Dr. Reed Richards, Ph.D aka Mr. Fantastic is an American Nobel prize winning scientist and inventor, who has been considered the smartest man on Earth. Richards was exposed to high levels of cosmic radiation along with his best friend Ben Grimm, then girlfriend Sue Storm and her younger brother Johnny Storm, during a trip to space in the stolen rocket; Marvel-1. The radiation mutated him and his friends, allowing him to stretch and mold his body at will. Together they became the Fantastic Four, a team of adventurers who explored space, time and alternate dimensions and saved the world along the way from science-based threats.
Perfection — and nothing less. Those were the expectations that Ned and Donna Van Allen had for their son since the day he was born, and thankfully, Reed seldom disappointed them. As a pair of upper middle class parents obsessed with keeping up with the Joneses, Ned and Donna needed a son who could prove that they were just as good — if not better — than all the other families on the block, and to his credit, Reed often delivered.
A gifted student and slightly better than average athlete, respectful of authority and kind to everyone, Reed was popular and loved throughout his childhood and adolescence, even if he could never shake the insecurity of being just slightly too bookish, or the fear that one small step out of line and he'd lose it all. It wasnt that his parents were cruel or witholding. They praised their son more than anyone in fact. But that praise was always tied to his accomplishments, and Reed never had the courage to let them down.

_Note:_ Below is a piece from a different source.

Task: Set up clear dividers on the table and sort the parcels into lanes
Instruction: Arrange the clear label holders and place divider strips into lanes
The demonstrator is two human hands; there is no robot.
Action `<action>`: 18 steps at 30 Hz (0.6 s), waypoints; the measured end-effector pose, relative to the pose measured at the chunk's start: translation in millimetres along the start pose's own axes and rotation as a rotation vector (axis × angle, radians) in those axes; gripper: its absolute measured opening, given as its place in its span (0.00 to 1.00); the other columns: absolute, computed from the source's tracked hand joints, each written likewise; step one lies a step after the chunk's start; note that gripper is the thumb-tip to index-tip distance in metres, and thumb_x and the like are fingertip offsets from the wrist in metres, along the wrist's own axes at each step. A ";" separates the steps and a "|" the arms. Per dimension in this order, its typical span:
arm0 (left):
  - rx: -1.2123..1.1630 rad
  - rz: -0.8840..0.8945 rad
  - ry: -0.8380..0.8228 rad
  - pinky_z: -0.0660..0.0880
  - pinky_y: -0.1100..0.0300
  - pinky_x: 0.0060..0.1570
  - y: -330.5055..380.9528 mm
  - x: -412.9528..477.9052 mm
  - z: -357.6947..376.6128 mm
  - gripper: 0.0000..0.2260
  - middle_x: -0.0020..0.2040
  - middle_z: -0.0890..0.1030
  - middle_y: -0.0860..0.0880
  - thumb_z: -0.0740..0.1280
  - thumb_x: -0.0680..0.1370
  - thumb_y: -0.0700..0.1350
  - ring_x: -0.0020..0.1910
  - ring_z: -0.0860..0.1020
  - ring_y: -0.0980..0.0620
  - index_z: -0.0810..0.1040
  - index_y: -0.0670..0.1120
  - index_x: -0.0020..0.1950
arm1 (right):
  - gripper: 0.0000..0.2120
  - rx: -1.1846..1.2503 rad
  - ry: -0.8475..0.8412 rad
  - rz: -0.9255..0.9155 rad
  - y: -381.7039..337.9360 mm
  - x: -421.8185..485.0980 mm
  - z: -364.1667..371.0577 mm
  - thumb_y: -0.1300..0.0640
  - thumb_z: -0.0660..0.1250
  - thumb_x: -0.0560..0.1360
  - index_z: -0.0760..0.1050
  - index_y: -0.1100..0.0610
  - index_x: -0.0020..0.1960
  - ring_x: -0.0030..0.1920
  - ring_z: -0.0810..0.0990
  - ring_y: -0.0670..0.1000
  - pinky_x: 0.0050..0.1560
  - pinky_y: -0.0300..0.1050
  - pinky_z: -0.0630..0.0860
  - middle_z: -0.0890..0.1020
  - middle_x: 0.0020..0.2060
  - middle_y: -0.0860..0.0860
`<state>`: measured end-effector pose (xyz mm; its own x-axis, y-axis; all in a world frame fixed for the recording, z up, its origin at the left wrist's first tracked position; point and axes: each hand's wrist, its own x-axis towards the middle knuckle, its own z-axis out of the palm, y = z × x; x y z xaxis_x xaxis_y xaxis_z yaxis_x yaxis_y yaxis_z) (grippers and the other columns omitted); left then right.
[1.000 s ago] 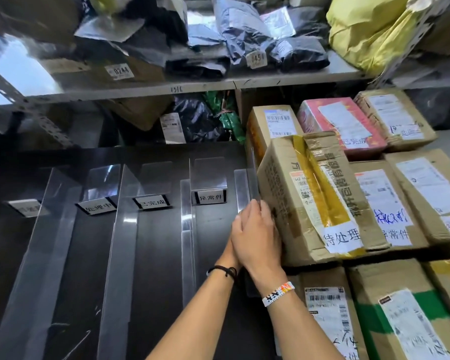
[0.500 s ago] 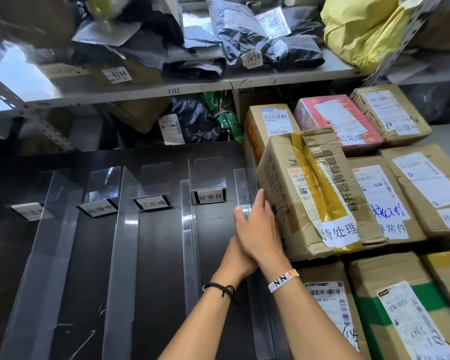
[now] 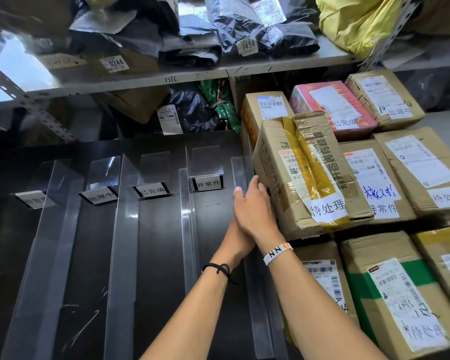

So at eighteen they sent him off to college, a textbook people-pleaser and perfectionist whose whole sense of self was tied up in success. Luckily, those types were a dime a dozen at Harvard where he concentrated in physics, and at MIT where he got his doctorate in biotechnology, and at Stanford where he worked on a post-doctorate in a bio engineering lab. All along the way, Reed was a success. Or at least, he certainly seemed that way. High-achieving in every way it seemed to matter, it was easy to overlook the lack of meaningful relationships in his life and the worry that nothing he was doing really mattered — even for Reed himself.
A postdoc turned into a professorship and for a moment it looked like this would be it from here on out, a life of isolated laboratory research in between trying to be the best mentor possible for his students. It could have gone exactly that way until a diagnosis changed Reed's life -- not his own, but his college roommate and best friend, one of the few people who had managed to pierce through Reed's seemingly flawless exoskeleton to see the real man underneath.
He knew he had to leave treatment to the doctors, but almost to fight his own anxiety, Reed started pulling overnighters in the lab and full weekends involved in research, putting in extra time to try and understand the condition, find a way to make a difference. The science was fascinating to Reed's mind, but it needed to do so much more than that. It needed to help people. And suddenly there it was — an innovation. Technically it was a small tweak to an existing model, correcting a few errors in biologic understanding with his knowledge of physics and engineering - but in the preliminary tests it was clear: this could save lives. The idea came right as his friend made his own recovery with the help of doctors, but Reed knew he owed so much of this breakthrough to him.
After that, in short succession, Reed made some of his riskiest and most spontaneous choices to date. He quit his job, moved to San Francisco, and is in the middle of learning how to scale a business through trial by fire. Its hard and its exhausting and that's exactly how Reed knows its the right thing to do. He might fail, but hopefully he can save some lives along the way.